## TASK DESCRIPTION
Write out, unchanged, the lines from the one holding "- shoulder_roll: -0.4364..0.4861" to the close of the listing. Both the first and last lines belong in it.
BEGIN EXERCISE DATA
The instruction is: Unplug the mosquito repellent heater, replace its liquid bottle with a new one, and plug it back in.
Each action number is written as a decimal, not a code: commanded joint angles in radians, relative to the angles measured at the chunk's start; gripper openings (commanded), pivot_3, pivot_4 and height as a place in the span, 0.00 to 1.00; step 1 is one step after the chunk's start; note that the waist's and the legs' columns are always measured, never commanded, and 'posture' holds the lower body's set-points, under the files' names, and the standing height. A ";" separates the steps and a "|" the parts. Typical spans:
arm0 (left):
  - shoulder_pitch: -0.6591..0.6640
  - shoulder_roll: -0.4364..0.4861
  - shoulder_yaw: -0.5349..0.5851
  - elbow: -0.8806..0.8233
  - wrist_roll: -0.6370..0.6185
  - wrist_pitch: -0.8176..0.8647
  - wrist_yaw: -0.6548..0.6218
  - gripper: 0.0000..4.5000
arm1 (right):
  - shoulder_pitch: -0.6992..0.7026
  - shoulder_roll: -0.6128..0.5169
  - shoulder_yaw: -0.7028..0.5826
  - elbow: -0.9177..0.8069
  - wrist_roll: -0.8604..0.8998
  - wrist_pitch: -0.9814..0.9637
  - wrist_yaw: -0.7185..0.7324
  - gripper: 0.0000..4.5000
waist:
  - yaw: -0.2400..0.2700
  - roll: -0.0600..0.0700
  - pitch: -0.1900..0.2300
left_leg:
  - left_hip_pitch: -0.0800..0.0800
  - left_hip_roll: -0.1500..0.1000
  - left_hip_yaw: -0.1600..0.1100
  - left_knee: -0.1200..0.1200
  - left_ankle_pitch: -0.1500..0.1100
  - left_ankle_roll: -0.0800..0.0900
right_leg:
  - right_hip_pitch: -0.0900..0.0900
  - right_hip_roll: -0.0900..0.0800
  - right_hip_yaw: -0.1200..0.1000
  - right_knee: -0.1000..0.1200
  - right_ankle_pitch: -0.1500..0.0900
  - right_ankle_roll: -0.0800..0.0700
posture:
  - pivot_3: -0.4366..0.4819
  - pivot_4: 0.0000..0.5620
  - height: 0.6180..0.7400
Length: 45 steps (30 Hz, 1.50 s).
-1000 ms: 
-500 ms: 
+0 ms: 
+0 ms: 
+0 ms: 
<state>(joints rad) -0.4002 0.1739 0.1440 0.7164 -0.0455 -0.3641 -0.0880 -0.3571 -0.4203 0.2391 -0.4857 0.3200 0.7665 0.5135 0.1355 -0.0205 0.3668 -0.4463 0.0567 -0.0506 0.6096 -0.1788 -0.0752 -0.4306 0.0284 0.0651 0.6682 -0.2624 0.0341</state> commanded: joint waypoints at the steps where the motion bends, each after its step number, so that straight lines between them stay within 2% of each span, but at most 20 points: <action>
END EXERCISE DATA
## ANSWER BOX
  - shoulder_roll: -0.4364..0.4861
  - shoulder_yaw: -0.5349..0.5851
  - elbow: -0.8806..0.8233
  - wrist_roll: -0.6370..0.6185
  - wrist_pitch: -0.8176..0.8647
  - wrist_yaw: -0.6548..0.6218
  - gripper: 0.0000..4.5000
arm1 (right):
  - shoulder_pitch: -0.6992..0.7026
  - shoulder_roll: -0.6128..0.5169
  - shoulder_yaw: -0.7028..0.5826
  - elbow: -0.9177..0.8069
  - wrist_roll: -0.8604..0.8998
  - wrist_pitch: -0.9814..0.9637
  - wrist_yaw: -0.7185..0.7324
  - gripper: 0.0000..4.5000
waist:
  - yaw: -0.2400..0.2700
  - roll: -0.0600..0.0700
  - pitch: -0.1900..0.2300
left_leg:
  - left_hip_pitch: -0.0800..0.0800
  - left_hip_roll: -0.1500..0.1000
  - left_hip_yaw: -0.1600..0.1100
  - left_knee: -0.1200..0.1200
  - left_ankle_pitch: -0.1500..0.1100
  - left_ankle_roll: -0.0800..0.0900
right_leg:
  - right_hip_pitch: -0.0900..0.0900
  - right_hip_roll: -0.0900..0.0800
  - right_hip_yaw: -0.1200..0.1000
  - right_knee: -0.1000..0.1200
  - right_ankle_pitch: -0.1500..0.0900
  - right_ankle_roll: -0.0800..0.0700
posture:
  - pivot_3: -0.4366..0.4819
  - pivot_4: 0.0000..0.5620
  - height: 0.6180..0.7400
Length: 45 steps (30 Hz, 1.50 s).
-1000 ms: 
-500 ms: 
+0 ms: 
+0 ms: 
+0 ms: 
<state>(joints rad) -0.4002 0.1739 0.1440 0.7164 -0.0455 -0.3641 -0.0880 -0.3571 -0.4203 0.2391 -0.4857 0.3200 0.7665 0.5135 0.1355 -0.0205 0.3668 -0.4463 0.0567 -0.0506 0.6096 -0.1788 -0.0752 -0.4306 0.0284 0.0651 0.6682 -0.2624 0.0341</state> commanded: joint waypoints at the steps where the motion bends, each after its step number, so that straight lines between them stay within 2% of each span, but at most 20 points: <action>

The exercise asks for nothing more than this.